Records from a data source:
-.-.-
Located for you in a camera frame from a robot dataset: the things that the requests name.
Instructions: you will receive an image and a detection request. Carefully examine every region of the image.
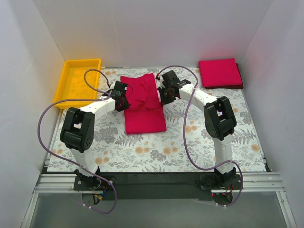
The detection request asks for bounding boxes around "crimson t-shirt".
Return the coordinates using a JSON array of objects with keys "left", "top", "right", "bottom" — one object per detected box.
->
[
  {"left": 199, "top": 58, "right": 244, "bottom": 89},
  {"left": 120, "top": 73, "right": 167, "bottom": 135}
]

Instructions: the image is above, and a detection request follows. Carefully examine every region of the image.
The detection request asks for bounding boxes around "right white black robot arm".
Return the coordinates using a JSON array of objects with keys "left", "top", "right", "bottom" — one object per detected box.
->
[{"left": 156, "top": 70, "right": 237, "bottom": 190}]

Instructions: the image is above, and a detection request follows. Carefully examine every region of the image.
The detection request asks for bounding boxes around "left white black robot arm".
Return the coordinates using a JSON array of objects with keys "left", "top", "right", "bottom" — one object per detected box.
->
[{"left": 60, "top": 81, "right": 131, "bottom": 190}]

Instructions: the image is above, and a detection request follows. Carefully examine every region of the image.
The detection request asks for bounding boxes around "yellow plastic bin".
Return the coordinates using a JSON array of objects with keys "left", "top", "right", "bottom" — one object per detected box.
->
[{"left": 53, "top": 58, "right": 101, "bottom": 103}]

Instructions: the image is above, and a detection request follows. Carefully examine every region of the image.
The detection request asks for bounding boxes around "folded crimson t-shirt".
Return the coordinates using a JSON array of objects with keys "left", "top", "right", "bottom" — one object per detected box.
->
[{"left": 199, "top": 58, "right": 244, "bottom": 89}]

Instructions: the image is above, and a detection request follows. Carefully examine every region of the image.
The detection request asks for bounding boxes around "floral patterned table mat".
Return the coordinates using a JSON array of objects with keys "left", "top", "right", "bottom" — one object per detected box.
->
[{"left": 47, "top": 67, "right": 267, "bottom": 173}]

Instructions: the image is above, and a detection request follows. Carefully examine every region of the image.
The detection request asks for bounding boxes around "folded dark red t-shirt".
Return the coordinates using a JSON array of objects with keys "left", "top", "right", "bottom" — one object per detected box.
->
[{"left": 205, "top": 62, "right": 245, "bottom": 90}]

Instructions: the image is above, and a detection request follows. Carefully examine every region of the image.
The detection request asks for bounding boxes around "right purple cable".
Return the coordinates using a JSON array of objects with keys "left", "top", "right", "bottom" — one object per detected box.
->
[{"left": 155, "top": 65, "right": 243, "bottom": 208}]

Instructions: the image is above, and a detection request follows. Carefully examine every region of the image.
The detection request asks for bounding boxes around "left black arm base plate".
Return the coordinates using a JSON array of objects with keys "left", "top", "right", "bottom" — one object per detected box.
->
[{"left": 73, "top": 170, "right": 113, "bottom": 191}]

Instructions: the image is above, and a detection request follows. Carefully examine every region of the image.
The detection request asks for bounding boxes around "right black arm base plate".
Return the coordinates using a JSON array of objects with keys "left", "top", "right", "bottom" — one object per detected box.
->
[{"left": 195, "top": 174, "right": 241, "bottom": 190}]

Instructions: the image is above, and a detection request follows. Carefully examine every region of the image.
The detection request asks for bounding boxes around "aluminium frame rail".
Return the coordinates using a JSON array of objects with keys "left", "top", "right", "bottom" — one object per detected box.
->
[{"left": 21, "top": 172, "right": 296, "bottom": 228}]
-.-.-
## WORK REQUEST
Skipping the pictures, transcribe each line above exactly as it appears.

## RESPONSE TO THE EXERCISE
Located for you in a camera frame from a robot dataset: the things that the requests name.
Instructions: you will receive an image and a detection request. Carefully examine every region of the image.
The detection request asks for bounding boxes around "crimson t-shirt".
Return the coordinates using a JSON array of objects with keys "left", "top", "right", "bottom" — one object per detected box.
->
[
  {"left": 199, "top": 58, "right": 244, "bottom": 89},
  {"left": 120, "top": 73, "right": 167, "bottom": 135}
]

Instructions: the image is above, and a detection request follows. Carefully examine every region of the image.
The detection request asks for bounding boxes around "right white black robot arm".
Return the coordinates using a JSON array of objects with keys "left", "top", "right", "bottom" — one object per detected box.
->
[{"left": 156, "top": 70, "right": 237, "bottom": 190}]

Instructions: the image is above, and a detection request follows. Carefully examine every region of the image.
The detection request asks for bounding boxes around "left white black robot arm".
Return the coordinates using a JSON array of objects with keys "left", "top", "right", "bottom" — one object per detected box.
->
[{"left": 60, "top": 81, "right": 131, "bottom": 190}]

Instructions: the image is above, and a detection request follows. Carefully examine every region of the image.
The detection request asks for bounding boxes around "yellow plastic bin".
Return the coordinates using a JSON array of objects with keys "left", "top", "right", "bottom" — one object per detected box.
->
[{"left": 53, "top": 58, "right": 101, "bottom": 103}]

Instructions: the image is above, and a detection request follows. Carefully examine every region of the image.
The detection request asks for bounding boxes around "folded crimson t-shirt".
Return the coordinates using a JSON array of objects with keys "left", "top", "right", "bottom" — one object per detected box.
->
[{"left": 199, "top": 58, "right": 244, "bottom": 89}]

Instructions: the image is above, and a detection request follows. Carefully examine every region of the image.
The detection request asks for bounding boxes around "floral patterned table mat".
Return the coordinates using a JSON array of objects with keys "left", "top", "right", "bottom" — one object per detected box.
->
[{"left": 47, "top": 67, "right": 267, "bottom": 173}]

Instructions: the image is above, and a detection request follows. Carefully examine every region of the image.
The detection request asks for bounding boxes around "folded dark red t-shirt".
Return the coordinates using a JSON array of objects with keys "left", "top", "right", "bottom" — one object per detected box.
->
[{"left": 205, "top": 62, "right": 245, "bottom": 90}]

Instructions: the image is above, and a detection request follows. Carefully examine every region of the image.
The detection request asks for bounding boxes around "right purple cable".
Return the coordinates using a JSON array of objects with keys "left", "top", "right", "bottom" — one object per detected box.
->
[{"left": 155, "top": 65, "right": 243, "bottom": 208}]

Instructions: the image is above, and a detection request follows. Carefully examine every region of the image.
The detection request asks for bounding boxes around "left black arm base plate".
Return the coordinates using a JSON array of objects with keys "left", "top", "right", "bottom" — one object per detected box.
->
[{"left": 73, "top": 170, "right": 113, "bottom": 191}]

Instructions: the image is above, and a detection request follows. Carefully examine every region of the image.
The detection request asks for bounding boxes around "right black arm base plate".
Return the coordinates using a JSON array of objects with keys "left", "top", "right", "bottom" — one object per detected box.
->
[{"left": 195, "top": 174, "right": 241, "bottom": 190}]

Instructions: the image is above, and a detection request follows. Carefully examine every region of the image.
The detection request asks for bounding boxes around "aluminium frame rail".
Return the coordinates using a JSON array of objects with keys "left", "top", "right", "bottom" — one object per detected box.
->
[{"left": 21, "top": 172, "right": 296, "bottom": 228}]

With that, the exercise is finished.